▸ **Activity**:
In the data that follows, find the line with "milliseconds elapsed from"; transcribe it, every later line up to the one with "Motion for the", and that line as well, exactly and with no others.

────────────────────────────────────────

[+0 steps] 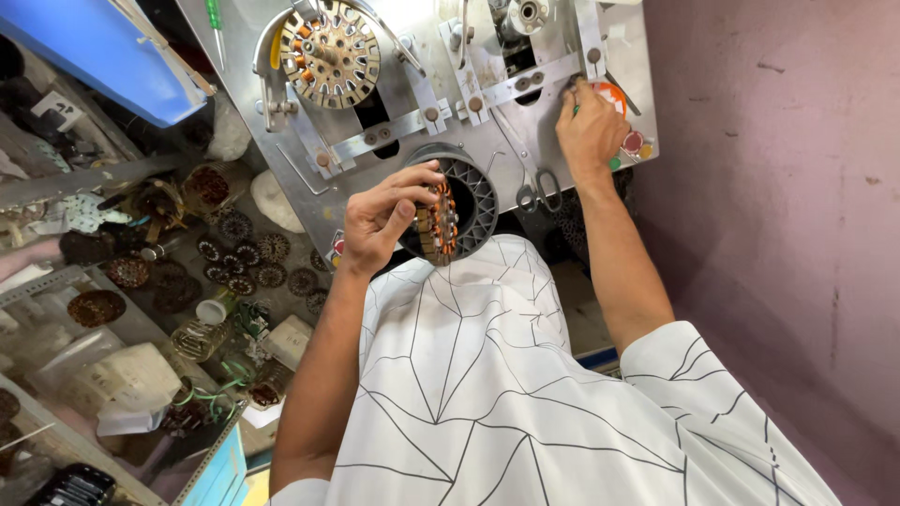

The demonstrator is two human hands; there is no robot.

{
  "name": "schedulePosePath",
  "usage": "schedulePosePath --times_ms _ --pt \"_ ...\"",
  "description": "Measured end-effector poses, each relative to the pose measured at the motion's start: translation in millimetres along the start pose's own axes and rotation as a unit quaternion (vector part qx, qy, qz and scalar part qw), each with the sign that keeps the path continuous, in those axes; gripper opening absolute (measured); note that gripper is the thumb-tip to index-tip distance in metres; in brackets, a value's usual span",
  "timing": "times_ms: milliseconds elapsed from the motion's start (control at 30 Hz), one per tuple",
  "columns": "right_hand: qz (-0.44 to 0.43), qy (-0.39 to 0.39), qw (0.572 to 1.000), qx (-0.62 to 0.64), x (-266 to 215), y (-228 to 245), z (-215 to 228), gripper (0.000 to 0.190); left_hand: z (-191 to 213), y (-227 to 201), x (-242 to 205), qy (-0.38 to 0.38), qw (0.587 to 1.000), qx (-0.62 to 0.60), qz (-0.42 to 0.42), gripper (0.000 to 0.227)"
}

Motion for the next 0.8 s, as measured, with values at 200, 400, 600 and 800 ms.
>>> schedulePosePath --times_ms 200,400,600,800 --pt "0.002 -0.012 1.000 -0.026 11.0 -1.3 -9.3 0.013 -4.0 4.8 -6.7 -0.074 0.997 -0.018 -0.002 0.031" --pt "0.107 -0.063 0.991 0.041 -4.3 35.0 36.7 0.010 -8.2 -19.9 -1.2 -0.175 0.983 0.053 0.021 0.029" --pt "0.140 0.111 0.923 0.341 -59.8 102.5 106.0 0.011 -28.4 -82.4 1.7 -0.234 0.925 0.298 0.036 0.015" --pt "0.361 -0.005 0.894 0.266 -149.8 189.1 194.5 0.021 -43.6 -97.4 10.0 -0.110 0.966 0.231 0.022 0.020"
Point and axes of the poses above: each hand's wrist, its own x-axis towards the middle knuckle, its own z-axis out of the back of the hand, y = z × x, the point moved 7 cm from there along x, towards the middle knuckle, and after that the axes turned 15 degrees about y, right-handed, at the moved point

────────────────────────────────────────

▸ **Solution for this problem**:
  "timing": "times_ms: milliseconds elapsed from the motion's start (control at 30 Hz), one per tuple",
  "columns": "right_hand: qz (-0.44 to 0.43), qy (-0.39 to 0.39), qw (0.572 to 1.000), qx (-0.62 to 0.64), x (-266 to 215), y (-228 to 245), z (-215 to 228), gripper (0.000 to 0.190); left_hand: z (-191 to 213), y (-227 to 201), x (-242 to 205), qy (-0.38 to 0.38), qw (0.587 to 1.000), qx (-0.62 to 0.60), qz (-0.42 to 0.42), gripper (0.000 to 0.227)"
}

Motion for the next 0.8 s, as measured, with values at 200, 400, 600 and 800 ms.

This output has come to an end.